Director, Senior Cross-Asset Strategist

Lyxor Asset Management


CTAs Rally As Treasury Yields Reach Multi-Year Highs

08 Oct 2018

Investment Partners

Strong macro numbers in the U.S. have lately reignited fears of a bond market correction. Treasury yields rallied at the long end of the curve, with the 10-year reaching a record high since 2011, at 3.2%, while 2-year yields stand currently at a decade high. The steepening of the yield curve sent shockwaves across equity markets, fueling a sector rotation in favor of financials and value stocks. Concurrently, oil prices rallied, in a context where crude supply disruptions and geopolitical risks have raised concerns over the tightness of the oil market. Our views on fixed income have been defensive for some time, but we are now warming up on short dated Treasuries considering the carry and the protection it provides against rising yields.

In the hedge fund space, CTAs made the most of such market movements. Their short positions on U.S. Treasuries and long positions on crude oil were highly rewarding. Meanwhile, their higher allocations to U.S. assets in FX and equities also helped on the back of the US Dollar appreciation and the resilience of U.S. stocks in relative terms. On a negative note, Event-Driven and L/S Equity strategies continued to underperform last week. The former was impacted negatively by the Akorn vs. Frenesius deal break in the health care sector. On October 1st, Akorn’s stock price crashed (-58.7% in a single day), after a court ruling   allowed Germany’s Frenesius to walk away from its US Dollar 4.75bn takeover of Akorn. With regards to L/S Equity strategies, their underperformance is mainly related to adverse market developments at a time when their market beta was higher, along with unfavorable sector rotations.

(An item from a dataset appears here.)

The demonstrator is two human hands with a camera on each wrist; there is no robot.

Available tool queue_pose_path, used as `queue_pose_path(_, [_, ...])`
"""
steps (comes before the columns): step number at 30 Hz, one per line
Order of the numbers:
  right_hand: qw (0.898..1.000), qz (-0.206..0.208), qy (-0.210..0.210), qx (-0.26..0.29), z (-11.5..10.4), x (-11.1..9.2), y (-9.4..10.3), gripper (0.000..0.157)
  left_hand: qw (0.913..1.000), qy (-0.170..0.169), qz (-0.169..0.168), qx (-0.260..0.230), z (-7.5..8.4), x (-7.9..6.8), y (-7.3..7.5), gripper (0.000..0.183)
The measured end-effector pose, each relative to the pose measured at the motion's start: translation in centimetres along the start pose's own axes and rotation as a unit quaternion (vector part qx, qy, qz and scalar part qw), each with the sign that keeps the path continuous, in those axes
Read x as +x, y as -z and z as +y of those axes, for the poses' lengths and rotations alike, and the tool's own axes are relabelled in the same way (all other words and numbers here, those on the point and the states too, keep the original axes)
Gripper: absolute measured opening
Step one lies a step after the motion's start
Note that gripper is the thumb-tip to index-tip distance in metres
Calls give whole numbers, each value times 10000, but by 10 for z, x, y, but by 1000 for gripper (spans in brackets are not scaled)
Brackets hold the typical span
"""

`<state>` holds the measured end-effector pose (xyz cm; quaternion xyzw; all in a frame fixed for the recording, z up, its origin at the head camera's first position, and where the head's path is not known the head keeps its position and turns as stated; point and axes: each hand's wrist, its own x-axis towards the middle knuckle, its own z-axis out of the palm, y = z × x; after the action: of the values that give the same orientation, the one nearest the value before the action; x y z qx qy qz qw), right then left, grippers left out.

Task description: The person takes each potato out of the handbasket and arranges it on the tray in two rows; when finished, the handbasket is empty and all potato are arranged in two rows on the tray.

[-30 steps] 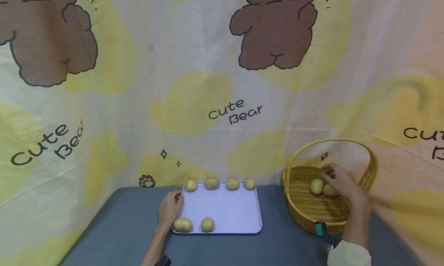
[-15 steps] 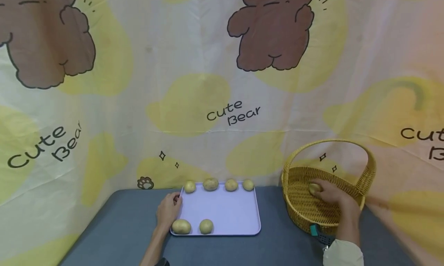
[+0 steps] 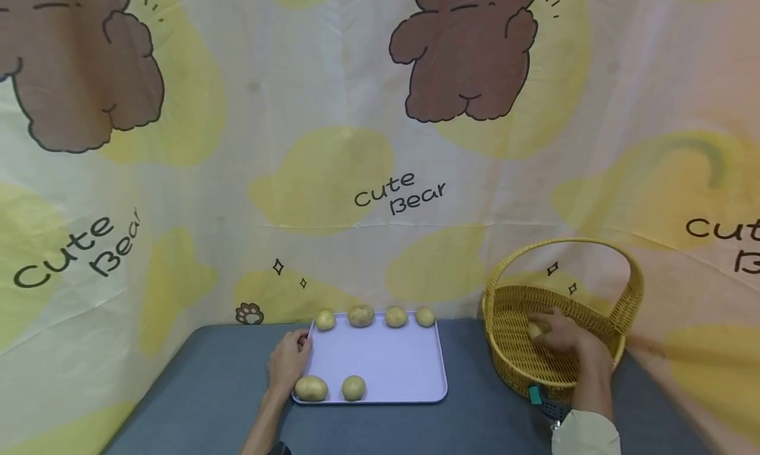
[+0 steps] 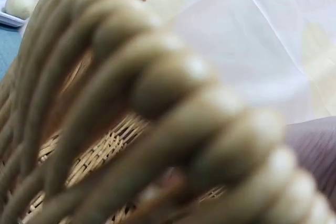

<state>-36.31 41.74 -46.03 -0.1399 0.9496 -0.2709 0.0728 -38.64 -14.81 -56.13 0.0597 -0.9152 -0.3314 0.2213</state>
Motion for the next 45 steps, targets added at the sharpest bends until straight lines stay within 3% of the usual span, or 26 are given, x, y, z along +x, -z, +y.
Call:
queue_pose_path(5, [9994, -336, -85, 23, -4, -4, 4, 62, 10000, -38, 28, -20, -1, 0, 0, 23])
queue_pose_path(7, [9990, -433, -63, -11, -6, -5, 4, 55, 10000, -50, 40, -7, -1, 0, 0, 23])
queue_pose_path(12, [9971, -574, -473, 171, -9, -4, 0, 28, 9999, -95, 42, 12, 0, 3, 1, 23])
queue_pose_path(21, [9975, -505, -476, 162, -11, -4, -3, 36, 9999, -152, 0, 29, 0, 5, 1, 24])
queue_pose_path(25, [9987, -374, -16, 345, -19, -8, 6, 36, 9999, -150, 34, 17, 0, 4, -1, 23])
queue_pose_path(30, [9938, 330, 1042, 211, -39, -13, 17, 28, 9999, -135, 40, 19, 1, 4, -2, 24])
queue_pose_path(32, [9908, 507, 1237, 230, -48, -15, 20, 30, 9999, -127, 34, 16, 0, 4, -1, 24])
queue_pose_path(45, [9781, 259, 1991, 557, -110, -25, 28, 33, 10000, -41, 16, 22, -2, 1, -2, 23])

In terms of investment recommendations, we upgraded the stance on CTAs to Overweight over the course of September and remain constructive going forward. The strategy currently protects against multiple sources of risks such as geopolitics with long crude oil positions; Brexit with short GBPUSD; Italy’s sovereign concerns with very limited exposures to European equities; EM turmoil with long US Dollar positions. Finally, the short stance on Treasuries and preference for U.S. stocks is aligned with our views on traditional asset classes. CTAs are thus a very good portfolio diversifier at the moment. We believe the strategy should be able to outperform going forward, after a difficult start to the year.

Strong macro numbers in the U.S. have lately reignited fears of a bond market correction.